一碗奶酒下肚,博爾忽與周虎赫相談甚歡。帳內眾人除了速罕禿,都是二十多歲的青年人,正值血氣方剛,好勇鬥狠的年紀,談著談著,這話題不由得轉到了征戰殺伐上。
博爾忽輕輕晃蕩著手中的酒碗,向周虎赫問道:“忽必烈首領,幾年前我曾在阿魯剌惕生活過一段時間,對這個部落的情況也略有所知。我很好奇,你們是怎樣隻用三百騎兵就滅亡該部的?”
周虎赫倒是沒想到博爾忽還曾在阿魯剌惕生活過,他詫異的看了對方一眼,整理思緒道:“說起阿魯剌惕的滅亡,其中充滿了變數,事實遠遠不像我們宣稱的那麽順利。阿魯剌惕人很頑強善戰,也擁有不少令人敬佩的勇士!可是他們最終戰敗覆亡,固然與我軍強大、采取的戰術正確有不可分割的關係,同時也有深刻的自身原因。戰爭一開始,阿魯剌惕就失去了道義製高點,因為戰火是由他們首先燃起的。”

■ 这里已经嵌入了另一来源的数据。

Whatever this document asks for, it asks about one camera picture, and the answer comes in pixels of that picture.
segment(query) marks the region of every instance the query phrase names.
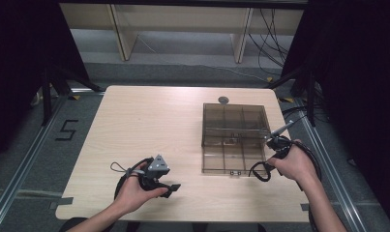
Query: person's left hand
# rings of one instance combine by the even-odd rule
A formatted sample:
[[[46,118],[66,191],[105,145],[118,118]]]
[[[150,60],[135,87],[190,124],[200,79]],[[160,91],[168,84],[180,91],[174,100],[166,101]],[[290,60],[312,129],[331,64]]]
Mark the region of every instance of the person's left hand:
[[[141,169],[147,163],[143,163],[136,169]],[[137,174],[132,174],[120,188],[112,206],[116,207],[121,216],[140,208],[146,201],[161,196],[167,192],[167,188],[144,190],[140,187]]]

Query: light wood tabletop
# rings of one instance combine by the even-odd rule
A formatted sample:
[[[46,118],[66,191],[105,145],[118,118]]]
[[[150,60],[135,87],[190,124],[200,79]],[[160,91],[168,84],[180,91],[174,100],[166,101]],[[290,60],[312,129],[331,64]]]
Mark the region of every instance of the light wood tabletop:
[[[308,221],[308,200],[295,182],[274,170],[262,183],[256,177],[210,175],[202,167],[204,103],[264,105],[270,129],[285,124],[275,93],[268,89],[110,86],[105,92],[63,193],[71,205],[58,206],[61,219],[89,218],[108,206],[122,173],[161,154],[170,168],[160,182],[181,184],[169,198],[149,200],[121,219],[138,221]],[[266,157],[274,154],[265,148]]]

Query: white cable
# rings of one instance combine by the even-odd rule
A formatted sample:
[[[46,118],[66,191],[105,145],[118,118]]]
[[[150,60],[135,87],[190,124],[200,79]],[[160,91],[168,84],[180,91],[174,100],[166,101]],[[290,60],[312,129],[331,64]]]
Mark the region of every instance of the white cable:
[[[147,46],[147,48],[149,48],[153,53],[159,55],[159,53],[153,49],[152,47],[150,47],[142,38],[140,35],[137,36],[137,38],[145,45]],[[254,77],[254,78],[257,78],[259,80],[262,80],[266,83],[269,83],[268,80],[265,80],[261,77],[258,77],[256,75],[251,75],[251,74],[245,74],[245,73],[240,73],[240,72],[237,72],[237,71],[234,71],[234,70],[231,70],[231,69],[228,69],[228,68],[223,68],[223,67],[217,67],[217,66],[207,66],[207,65],[189,65],[189,64],[183,64],[183,63],[179,63],[179,62],[171,62],[171,61],[168,61],[166,59],[164,59],[163,57],[159,57],[163,62],[165,63],[168,63],[168,64],[172,64],[172,65],[181,65],[181,66],[189,66],[189,67],[195,67],[195,66],[200,66],[200,67],[206,67],[206,68],[211,68],[211,69],[217,69],[217,70],[223,70],[223,71],[229,71],[229,72],[232,72],[232,73],[236,73],[236,74],[239,74],[239,75],[244,75],[244,76],[248,76],[248,77]]]

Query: forearm
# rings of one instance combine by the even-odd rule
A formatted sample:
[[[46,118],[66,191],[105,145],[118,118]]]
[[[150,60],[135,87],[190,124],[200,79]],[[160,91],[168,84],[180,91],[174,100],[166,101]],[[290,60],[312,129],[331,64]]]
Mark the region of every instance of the forearm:
[[[321,181],[315,177],[307,178],[307,180],[301,182],[301,185],[309,199],[318,230],[320,232],[345,231],[345,227],[330,204]]]
[[[98,214],[90,217],[85,220],[83,223],[75,226],[69,231],[79,232],[79,231],[104,231],[108,228],[112,223],[118,220],[122,216],[122,213],[117,209],[114,204],[111,204],[106,209],[102,210]]]

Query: hand
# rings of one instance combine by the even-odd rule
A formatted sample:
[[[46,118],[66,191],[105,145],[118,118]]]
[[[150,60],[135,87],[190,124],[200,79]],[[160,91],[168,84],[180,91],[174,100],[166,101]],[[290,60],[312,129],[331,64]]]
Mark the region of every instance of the hand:
[[[288,179],[298,183],[316,178],[315,167],[307,155],[297,146],[292,145],[288,155],[284,159],[270,158],[267,161],[275,166]]]
[[[138,166],[136,169],[141,169],[145,165],[146,162]],[[161,196],[166,192],[167,188],[156,188],[149,191],[142,189],[137,175],[132,174],[132,176],[130,176],[120,188],[112,206],[118,210],[121,216],[123,216],[137,210],[149,199]]]

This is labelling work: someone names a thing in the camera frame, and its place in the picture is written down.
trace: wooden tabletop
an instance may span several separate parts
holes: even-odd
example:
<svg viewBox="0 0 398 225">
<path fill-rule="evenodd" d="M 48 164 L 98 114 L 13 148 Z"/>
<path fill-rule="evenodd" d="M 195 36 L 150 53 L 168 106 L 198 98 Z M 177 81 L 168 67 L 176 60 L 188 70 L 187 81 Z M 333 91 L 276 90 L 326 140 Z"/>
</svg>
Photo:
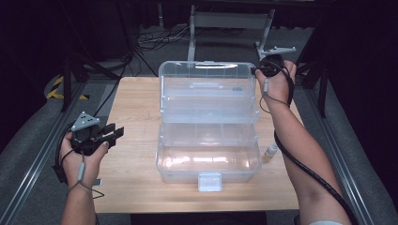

“……我們發動了淩厲反擊,在極短的時間內幾乎徹底殲滅了分散的阿魯剌惕人,掃清遊蕩在主營外圍的阿勒寅牧戶,繳獲大量戰爭物資,支撐了我軍能夠繼續之後的戰爭。……烏戈的判斷存在著致命的錯誤,輕視敵人永遠都是最危險的取死之道!組建聯軍後,我所掌握的兵力在數量上其實已經不弱於阿魯剌惕部,隻是機動性略輸三分。鑒於此,聯軍製定了以守代攻、以逸待勞的戰鬥方案,事實證明這是正確的選擇。”
“阿魯剌惕內部的不團結,讓烏戈不得不花費大量時間和精力用於安撫下屬。這種不團結造成軍事效率極端低下,讓正確的決策也會在拖遝中徹底失效,隨後阿魯剌惕人喪失了一舉擊潰聯軍的機會。……當蕭鐵奴的援軍及時殺來時,早已疲憊不堪的阿魯剌惕士兵崩潰了。勝利屬於了我們,而內部傾軋讓烏戈身死族滅!”